__EXERCISE PROMPT__: Reproduce word for word the lines between those holding "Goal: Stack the" and "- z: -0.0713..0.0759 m", inclusive, and nothing else from the data below.

__Items from a dataset__:
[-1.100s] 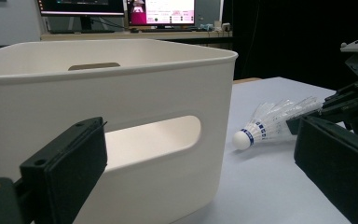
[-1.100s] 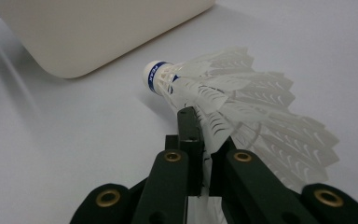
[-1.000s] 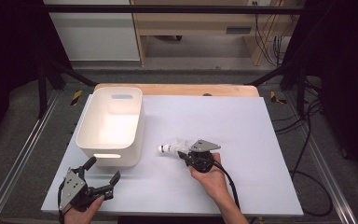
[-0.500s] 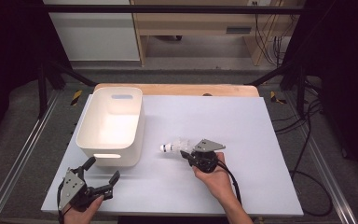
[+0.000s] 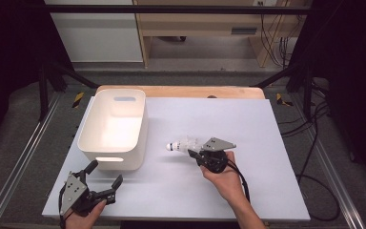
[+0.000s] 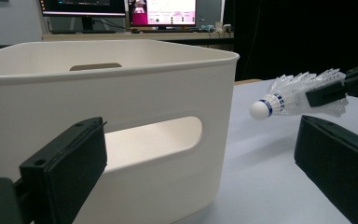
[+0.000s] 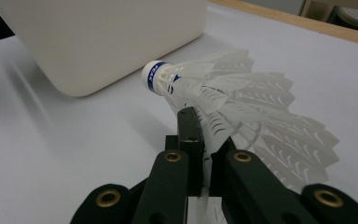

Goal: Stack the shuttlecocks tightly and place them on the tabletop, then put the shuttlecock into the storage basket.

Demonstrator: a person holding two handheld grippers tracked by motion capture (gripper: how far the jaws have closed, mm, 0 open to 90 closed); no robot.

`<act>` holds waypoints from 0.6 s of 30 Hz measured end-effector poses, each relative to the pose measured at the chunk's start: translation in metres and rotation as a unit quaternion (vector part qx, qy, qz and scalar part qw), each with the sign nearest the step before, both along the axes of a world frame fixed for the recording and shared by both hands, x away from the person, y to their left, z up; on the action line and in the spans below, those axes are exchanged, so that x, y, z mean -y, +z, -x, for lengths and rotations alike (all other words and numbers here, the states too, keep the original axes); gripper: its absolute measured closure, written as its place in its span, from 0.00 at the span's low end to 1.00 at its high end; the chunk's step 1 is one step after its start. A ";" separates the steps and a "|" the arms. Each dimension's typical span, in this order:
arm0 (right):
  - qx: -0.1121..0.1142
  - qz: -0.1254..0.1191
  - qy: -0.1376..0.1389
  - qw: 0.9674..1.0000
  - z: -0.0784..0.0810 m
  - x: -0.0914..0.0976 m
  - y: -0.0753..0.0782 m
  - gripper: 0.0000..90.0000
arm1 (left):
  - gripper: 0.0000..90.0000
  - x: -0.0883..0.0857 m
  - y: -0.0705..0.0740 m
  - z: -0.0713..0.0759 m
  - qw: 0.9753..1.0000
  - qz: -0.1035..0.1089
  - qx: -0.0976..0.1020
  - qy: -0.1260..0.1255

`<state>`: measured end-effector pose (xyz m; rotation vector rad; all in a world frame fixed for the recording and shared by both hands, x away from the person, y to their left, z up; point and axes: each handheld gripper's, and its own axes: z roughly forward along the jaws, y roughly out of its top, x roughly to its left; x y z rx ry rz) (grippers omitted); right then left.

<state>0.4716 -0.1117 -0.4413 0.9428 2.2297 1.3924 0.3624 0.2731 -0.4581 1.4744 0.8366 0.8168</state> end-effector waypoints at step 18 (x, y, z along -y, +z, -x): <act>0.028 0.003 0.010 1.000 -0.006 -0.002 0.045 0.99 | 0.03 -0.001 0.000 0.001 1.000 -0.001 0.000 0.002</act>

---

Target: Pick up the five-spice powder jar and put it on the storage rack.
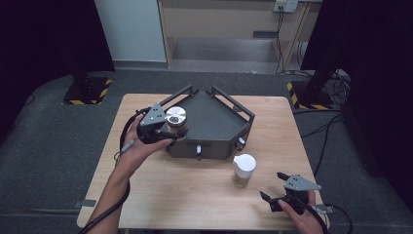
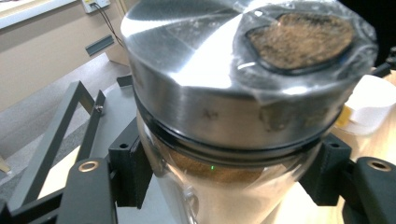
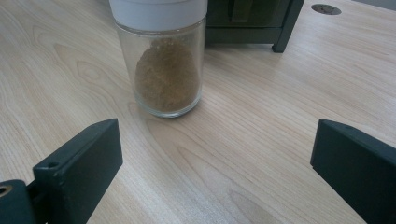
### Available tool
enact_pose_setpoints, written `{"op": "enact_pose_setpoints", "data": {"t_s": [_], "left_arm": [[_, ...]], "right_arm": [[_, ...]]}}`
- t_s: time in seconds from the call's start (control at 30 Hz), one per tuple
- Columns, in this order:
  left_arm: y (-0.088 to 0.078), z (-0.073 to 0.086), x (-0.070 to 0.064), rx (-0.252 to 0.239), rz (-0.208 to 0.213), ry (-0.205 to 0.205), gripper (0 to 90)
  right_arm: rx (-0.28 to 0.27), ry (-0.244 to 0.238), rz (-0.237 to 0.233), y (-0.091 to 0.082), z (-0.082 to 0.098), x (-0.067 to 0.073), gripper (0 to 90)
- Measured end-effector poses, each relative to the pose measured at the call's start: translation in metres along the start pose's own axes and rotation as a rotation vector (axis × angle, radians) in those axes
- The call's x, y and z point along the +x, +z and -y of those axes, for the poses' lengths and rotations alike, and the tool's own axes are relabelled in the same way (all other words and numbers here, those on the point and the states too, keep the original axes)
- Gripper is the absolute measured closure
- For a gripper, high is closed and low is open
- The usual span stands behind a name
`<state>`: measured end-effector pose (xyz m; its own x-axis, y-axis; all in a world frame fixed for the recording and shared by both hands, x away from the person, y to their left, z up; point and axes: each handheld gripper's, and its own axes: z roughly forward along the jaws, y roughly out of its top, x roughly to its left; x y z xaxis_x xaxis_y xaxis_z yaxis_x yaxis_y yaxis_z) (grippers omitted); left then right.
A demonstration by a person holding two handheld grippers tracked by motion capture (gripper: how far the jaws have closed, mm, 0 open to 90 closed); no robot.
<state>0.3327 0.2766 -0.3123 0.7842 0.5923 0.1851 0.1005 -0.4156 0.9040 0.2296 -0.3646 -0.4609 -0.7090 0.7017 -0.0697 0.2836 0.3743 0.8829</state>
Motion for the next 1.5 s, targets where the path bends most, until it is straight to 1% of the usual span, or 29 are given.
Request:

__YOUR SOLUTION__:
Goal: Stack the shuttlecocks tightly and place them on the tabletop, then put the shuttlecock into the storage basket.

Demonstrator: a person holding two handheld grippers tracked by motion capture (gripper: how far the jaws have closed, mm, 0 open to 90 closed); no robot.

`<act>` holds waypoints from 0.6 s of 30 Hz measured end-effector poses, each relative to the pose measured at the chunk's start: translation in metres and rotation as a unit quaternion (vector part qx, qy, qz and scalar part qw), each with the sign nearest the step before, both along the axes of a world frame fixed for the recording and shared by both hands, x away from the person, y to their left, z up; on the action line and in the spans below, those axes are exchanged, so that x, y, z mean -y, +z, -x, for lengths and rotations alike (all other words and numbers here, the states too, keep the original axes); gripper: its absolute measured closure, written as its place in its span, from 0.00 at the span's low end to 1.00 at its high end; the chunk's step 1 is one step after its start. A ";" separates the steps and a "|" the arms. Each dimension's typical span, in this order:
arm0 (right):
  - qx: -0.1121..0.1142
  - qz: -0.1254..0.1191
  - qy: -0.1376..0.1389
  - qw: 0.9674..1.0000
  - z: -0.0784..0.0810 m
  - x: -0.0914..0.0976 m
  - y: -0.0753..0.0782 m
  - gripper: 0.0000..90.0000
arm1 (left):
  - gripper: 0.0000..90.0000
  - x: -0.0883..0.0857 m
  - y: -0.0705..0.0740 m
  - z: -0.0713..0.0759 m

There is nothing else to the answer.